U.S. labor productivity advanced 4.9% last quarter from 2Q and 4.1% year-on-year. Unit labor costs dropped 8.9% after successive jumps of 9.6% in 1Q and 8.5% om 2Q. That left unit labor cost 2.5% above the third quarter level in 2019. New jobless insurance claims in the United States last week slid 7k but, at 751k, remained on a rough par with the worst weekly readings of the Great Recession.

Spanish consumer confidence dropped a whole index point in October to a 94-month low and, at 48.5, was still far beneath the pre-pandemic reading of 85.7 last February. Mexican consumer confidence in October rose to a 7-month high. Swiss consumer confidence had rebounded from -39.3 in the second quarter to -12.0 in 3Q but this quarter slipped again to -12.8.

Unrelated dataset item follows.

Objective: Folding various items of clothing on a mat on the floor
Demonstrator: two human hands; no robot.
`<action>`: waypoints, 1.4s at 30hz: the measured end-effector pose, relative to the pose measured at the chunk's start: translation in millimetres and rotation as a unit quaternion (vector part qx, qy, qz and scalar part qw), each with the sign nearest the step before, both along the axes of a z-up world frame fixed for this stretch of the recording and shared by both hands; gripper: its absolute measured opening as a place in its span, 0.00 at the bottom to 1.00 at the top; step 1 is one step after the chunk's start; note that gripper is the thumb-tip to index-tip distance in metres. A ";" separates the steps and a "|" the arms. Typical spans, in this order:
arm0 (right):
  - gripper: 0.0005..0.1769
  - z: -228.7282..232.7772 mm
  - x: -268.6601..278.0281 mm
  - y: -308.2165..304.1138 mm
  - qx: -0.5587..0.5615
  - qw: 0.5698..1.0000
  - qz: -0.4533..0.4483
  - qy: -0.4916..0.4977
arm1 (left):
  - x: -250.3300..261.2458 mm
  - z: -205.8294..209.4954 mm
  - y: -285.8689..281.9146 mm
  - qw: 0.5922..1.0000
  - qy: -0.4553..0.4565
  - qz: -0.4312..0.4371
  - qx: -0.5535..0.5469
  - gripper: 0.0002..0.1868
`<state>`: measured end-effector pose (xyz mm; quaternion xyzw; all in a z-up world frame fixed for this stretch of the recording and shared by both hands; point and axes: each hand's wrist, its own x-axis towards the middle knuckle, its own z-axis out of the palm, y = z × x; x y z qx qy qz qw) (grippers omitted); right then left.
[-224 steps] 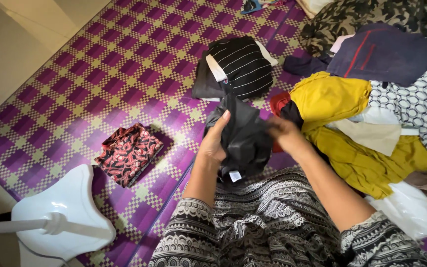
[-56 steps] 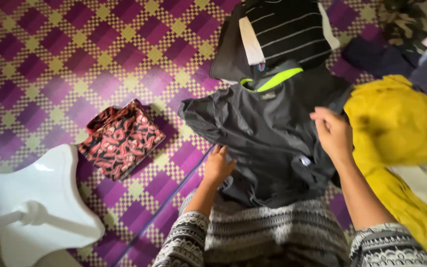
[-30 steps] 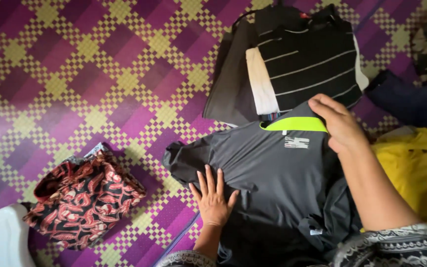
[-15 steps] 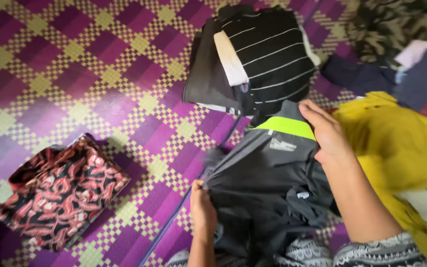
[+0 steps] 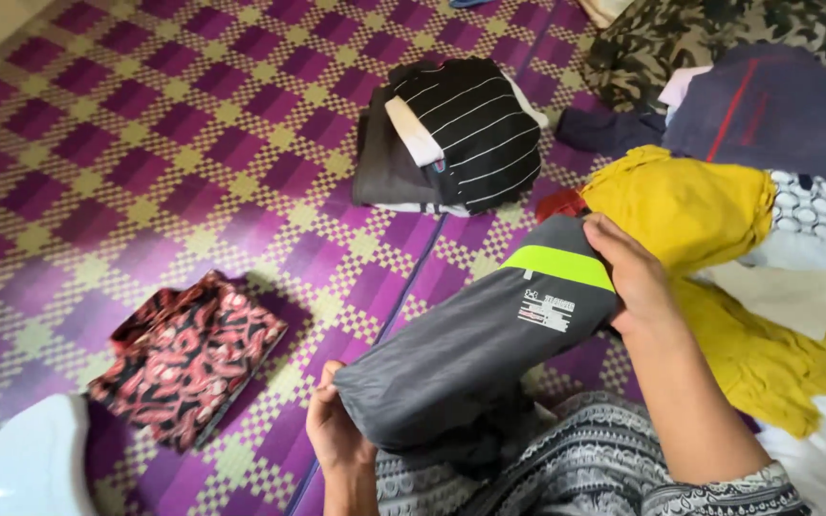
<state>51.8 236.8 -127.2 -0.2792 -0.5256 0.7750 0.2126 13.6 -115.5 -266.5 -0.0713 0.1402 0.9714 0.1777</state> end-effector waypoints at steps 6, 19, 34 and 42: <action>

Indonesian real GDP rebounded 5.05% last quarter, a tad less than forecast, but remained 3.5% weaker than a year earlier.

Swedish real GDP rebounded by 4.3% in the third quarter but was still 3.5% weaker compared to its year-earlier level. Industrial production in September recorded a sixth consecutive on-year decline, this time of 2.4%.

Greece’s 16.8% unemployment rate in August was its lowest level since April.

In October, Cypriot and Thai consumer prices were 0.8% and 0.5% below their year earlier levels. Taiwan’s CPI was down 0.2%, its ninth sub-zero on-year change in a row, but Dutch consumer prices were up 1.2% from a year earlier.